Solidroad secures $25 million in Series A funding to enhance customer support quality assurance through AI automation. Solidroad, established by former Intercom employees, has secured $25 million in funding from Hedosophia to implement AI quality assurance across all customer support interactions for clients such as Ryanair and Crypto.com.

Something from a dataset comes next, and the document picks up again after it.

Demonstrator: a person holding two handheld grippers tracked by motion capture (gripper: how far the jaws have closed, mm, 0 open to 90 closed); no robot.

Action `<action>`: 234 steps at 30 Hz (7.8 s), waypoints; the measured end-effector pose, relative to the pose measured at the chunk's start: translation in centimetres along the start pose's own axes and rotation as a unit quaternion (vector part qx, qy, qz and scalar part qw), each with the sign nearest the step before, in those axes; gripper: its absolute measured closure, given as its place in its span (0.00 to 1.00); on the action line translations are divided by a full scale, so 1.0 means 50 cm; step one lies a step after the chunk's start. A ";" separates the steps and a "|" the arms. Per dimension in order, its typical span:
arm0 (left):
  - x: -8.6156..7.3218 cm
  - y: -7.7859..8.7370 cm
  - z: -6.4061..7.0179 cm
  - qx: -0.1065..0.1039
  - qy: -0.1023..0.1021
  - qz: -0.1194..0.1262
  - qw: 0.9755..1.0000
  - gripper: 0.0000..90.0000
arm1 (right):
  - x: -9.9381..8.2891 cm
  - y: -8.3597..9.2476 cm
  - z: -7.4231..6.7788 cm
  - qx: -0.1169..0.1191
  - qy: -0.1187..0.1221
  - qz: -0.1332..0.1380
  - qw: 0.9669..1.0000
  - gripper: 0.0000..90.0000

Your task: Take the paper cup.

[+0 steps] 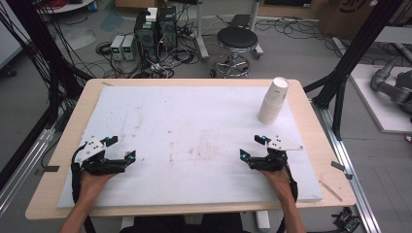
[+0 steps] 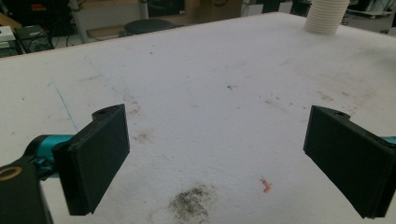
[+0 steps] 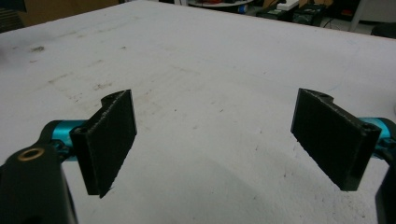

Tesla is considering its Shanghai Gigafactory for the mass production of the Optimus humanoid robot. The president of Tesla in China refers to the Shanghai Gigafactory as a "golden key" for the production of the Optimus robot, as the facility that produces half of Tesla's vehicles looks to venture into humanoid manufacturing.

Claude Opus 4.7 outperforms GPT-5.4 and Gemini 3.1 Pro in SWE-bench and agentic reasoning.

Anthropic's Claude Opus 4.7 achieves a score of 64.3% on SWE-bench Pro, introduces multi-agent coordination and features three times the vision resolution, while maintaining the same pricing as the previous version.